Work instruction: Look through the listing below and write out exactly the lines from the line with "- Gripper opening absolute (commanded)" to the line with "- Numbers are", both included, and no others.

Excerpted records:
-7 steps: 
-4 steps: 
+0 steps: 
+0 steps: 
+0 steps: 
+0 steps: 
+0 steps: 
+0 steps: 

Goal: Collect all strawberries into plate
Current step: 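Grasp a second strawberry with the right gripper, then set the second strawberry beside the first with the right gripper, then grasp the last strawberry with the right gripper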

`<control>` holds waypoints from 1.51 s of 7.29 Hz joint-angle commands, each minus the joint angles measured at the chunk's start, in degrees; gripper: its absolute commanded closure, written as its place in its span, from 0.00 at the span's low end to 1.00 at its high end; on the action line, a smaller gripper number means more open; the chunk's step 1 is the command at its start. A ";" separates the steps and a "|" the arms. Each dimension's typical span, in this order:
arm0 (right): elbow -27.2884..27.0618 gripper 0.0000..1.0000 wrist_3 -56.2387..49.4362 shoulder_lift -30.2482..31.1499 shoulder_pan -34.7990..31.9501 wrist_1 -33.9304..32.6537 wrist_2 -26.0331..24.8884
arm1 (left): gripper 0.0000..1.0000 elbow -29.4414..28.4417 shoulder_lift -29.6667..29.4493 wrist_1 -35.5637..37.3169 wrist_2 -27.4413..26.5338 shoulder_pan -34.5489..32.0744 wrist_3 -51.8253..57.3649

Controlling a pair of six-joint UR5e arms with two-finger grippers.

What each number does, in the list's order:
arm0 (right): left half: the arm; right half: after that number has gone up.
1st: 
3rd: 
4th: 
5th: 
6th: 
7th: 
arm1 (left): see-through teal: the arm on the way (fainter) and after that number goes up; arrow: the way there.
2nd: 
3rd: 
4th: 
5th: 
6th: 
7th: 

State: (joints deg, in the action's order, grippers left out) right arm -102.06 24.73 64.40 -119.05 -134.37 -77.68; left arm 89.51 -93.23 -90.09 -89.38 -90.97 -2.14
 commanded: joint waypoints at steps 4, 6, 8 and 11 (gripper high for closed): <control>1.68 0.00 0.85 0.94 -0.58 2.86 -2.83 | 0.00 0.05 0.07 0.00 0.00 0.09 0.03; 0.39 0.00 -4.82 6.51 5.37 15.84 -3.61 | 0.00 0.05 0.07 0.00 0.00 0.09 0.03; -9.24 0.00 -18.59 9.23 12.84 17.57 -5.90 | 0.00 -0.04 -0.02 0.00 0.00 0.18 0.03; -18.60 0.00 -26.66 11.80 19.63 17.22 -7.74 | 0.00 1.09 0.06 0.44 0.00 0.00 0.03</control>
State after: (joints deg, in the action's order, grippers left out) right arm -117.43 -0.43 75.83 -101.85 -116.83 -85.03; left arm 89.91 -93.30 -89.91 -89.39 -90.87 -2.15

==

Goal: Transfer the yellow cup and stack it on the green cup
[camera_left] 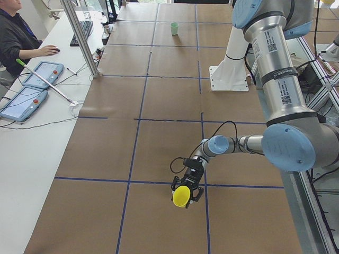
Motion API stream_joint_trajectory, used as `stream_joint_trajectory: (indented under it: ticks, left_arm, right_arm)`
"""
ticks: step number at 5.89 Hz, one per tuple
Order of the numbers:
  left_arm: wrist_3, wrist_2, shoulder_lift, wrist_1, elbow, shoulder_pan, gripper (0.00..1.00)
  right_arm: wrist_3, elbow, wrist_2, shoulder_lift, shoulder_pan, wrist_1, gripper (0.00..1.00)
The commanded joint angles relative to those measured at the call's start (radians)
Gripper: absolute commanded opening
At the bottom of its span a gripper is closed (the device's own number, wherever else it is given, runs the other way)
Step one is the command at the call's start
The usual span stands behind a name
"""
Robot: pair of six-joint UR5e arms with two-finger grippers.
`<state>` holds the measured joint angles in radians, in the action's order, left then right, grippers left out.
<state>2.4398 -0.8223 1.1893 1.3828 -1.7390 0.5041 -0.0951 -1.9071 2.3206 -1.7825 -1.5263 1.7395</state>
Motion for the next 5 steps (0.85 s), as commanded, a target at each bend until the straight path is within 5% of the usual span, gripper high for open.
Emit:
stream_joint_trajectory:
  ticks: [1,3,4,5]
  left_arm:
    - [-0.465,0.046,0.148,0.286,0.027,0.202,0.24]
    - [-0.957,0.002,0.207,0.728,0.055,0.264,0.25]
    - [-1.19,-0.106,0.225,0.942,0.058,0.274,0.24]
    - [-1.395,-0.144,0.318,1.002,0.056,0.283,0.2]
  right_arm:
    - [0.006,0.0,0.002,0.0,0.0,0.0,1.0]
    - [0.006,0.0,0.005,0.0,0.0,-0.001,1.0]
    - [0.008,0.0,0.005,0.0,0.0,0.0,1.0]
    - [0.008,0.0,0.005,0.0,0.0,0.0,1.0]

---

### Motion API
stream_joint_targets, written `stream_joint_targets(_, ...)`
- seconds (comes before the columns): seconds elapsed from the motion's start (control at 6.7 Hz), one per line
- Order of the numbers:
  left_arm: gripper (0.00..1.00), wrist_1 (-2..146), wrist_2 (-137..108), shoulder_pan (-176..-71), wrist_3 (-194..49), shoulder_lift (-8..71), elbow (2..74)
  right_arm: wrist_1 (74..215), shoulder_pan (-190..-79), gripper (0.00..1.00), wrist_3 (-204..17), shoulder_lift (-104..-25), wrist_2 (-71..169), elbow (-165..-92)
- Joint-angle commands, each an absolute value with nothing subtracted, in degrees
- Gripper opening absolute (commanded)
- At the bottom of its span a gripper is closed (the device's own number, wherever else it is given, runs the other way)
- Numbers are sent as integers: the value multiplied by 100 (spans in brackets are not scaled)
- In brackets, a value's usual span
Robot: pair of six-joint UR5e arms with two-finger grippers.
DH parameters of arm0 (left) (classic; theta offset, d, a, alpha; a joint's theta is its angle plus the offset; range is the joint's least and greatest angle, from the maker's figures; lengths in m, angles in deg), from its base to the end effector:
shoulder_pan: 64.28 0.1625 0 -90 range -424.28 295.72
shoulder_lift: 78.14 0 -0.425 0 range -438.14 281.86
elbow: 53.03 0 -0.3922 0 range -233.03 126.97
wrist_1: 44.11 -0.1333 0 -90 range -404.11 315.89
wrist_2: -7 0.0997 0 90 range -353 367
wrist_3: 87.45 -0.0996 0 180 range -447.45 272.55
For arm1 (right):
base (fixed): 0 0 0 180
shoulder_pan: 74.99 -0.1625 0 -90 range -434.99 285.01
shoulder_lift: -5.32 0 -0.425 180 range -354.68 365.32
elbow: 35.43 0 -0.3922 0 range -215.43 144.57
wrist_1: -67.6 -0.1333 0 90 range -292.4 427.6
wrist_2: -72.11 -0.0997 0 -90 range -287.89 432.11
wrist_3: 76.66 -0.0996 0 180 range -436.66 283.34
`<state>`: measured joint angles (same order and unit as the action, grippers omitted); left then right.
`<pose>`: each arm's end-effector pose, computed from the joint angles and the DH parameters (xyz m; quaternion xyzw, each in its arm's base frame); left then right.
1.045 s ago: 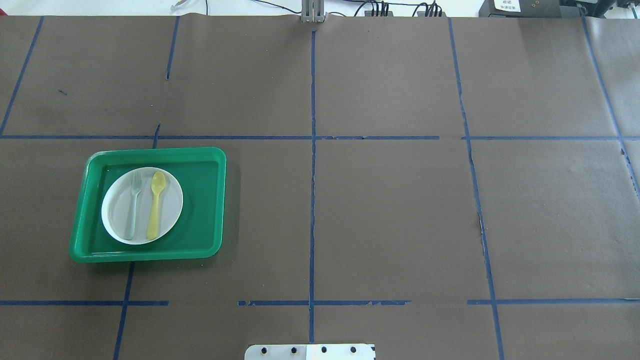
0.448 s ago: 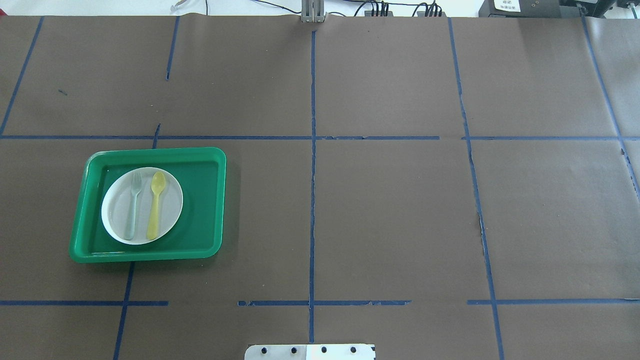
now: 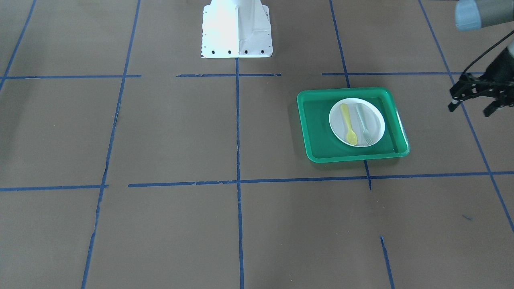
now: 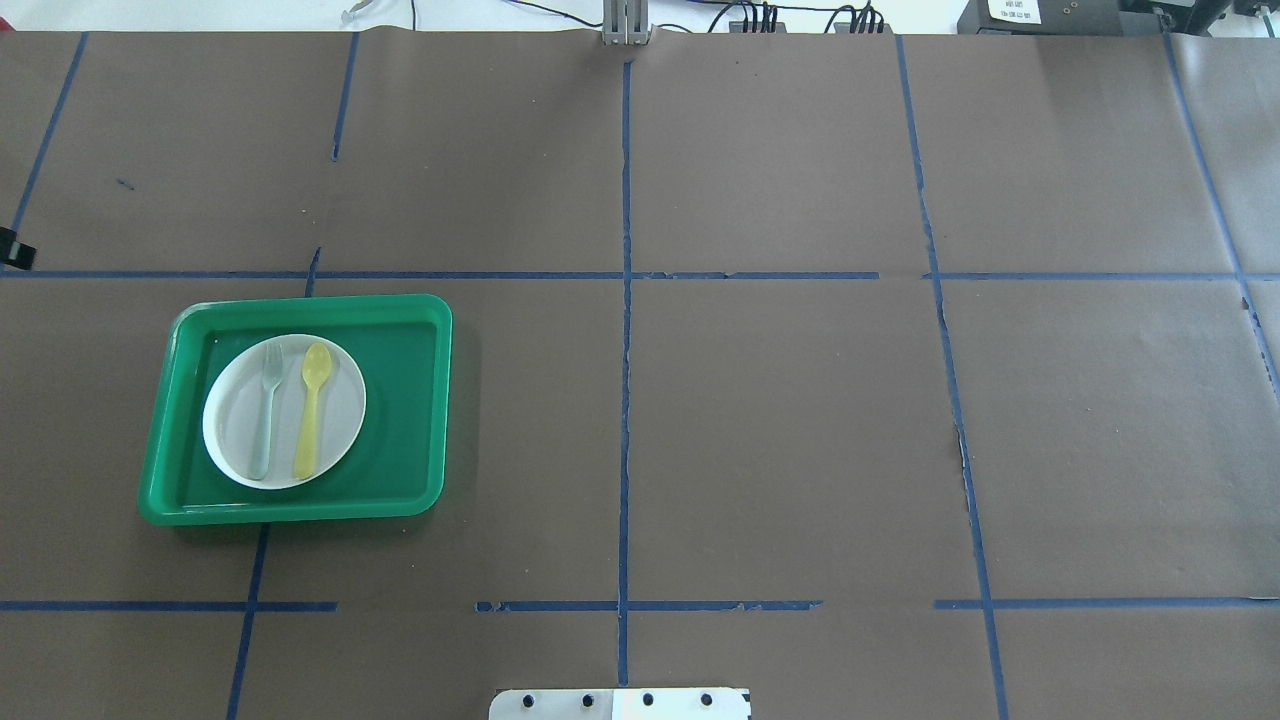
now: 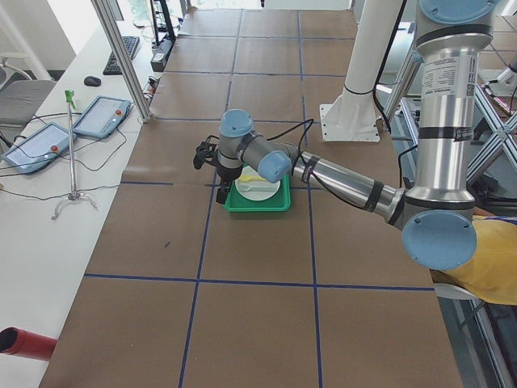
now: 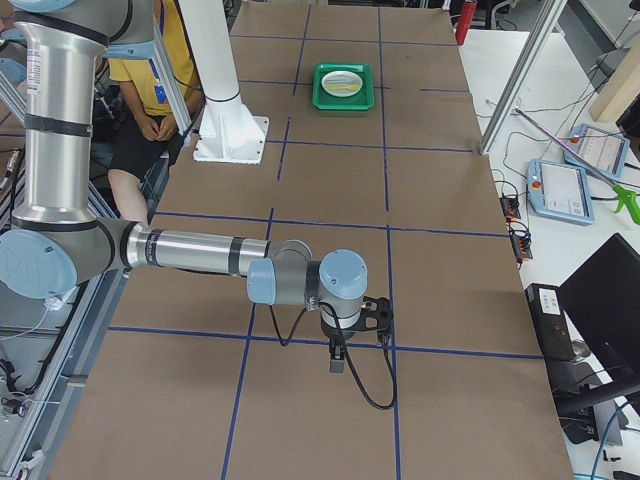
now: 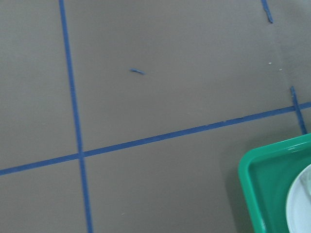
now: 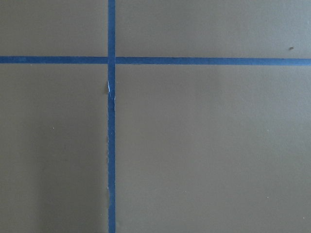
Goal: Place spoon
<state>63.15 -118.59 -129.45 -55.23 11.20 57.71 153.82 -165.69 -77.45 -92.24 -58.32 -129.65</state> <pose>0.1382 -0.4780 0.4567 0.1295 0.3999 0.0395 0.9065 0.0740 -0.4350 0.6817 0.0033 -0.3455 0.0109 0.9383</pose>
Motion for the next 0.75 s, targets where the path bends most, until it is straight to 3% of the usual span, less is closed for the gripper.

Task output:
- Gripper opening absolute (commanded)
- At the bottom of its span a gripper is closed (the device's own number, wherever else it is given, runs the other way)
- Numbers are sent as integers: the value multiplied by 100 (spans in brackets are not scaled)

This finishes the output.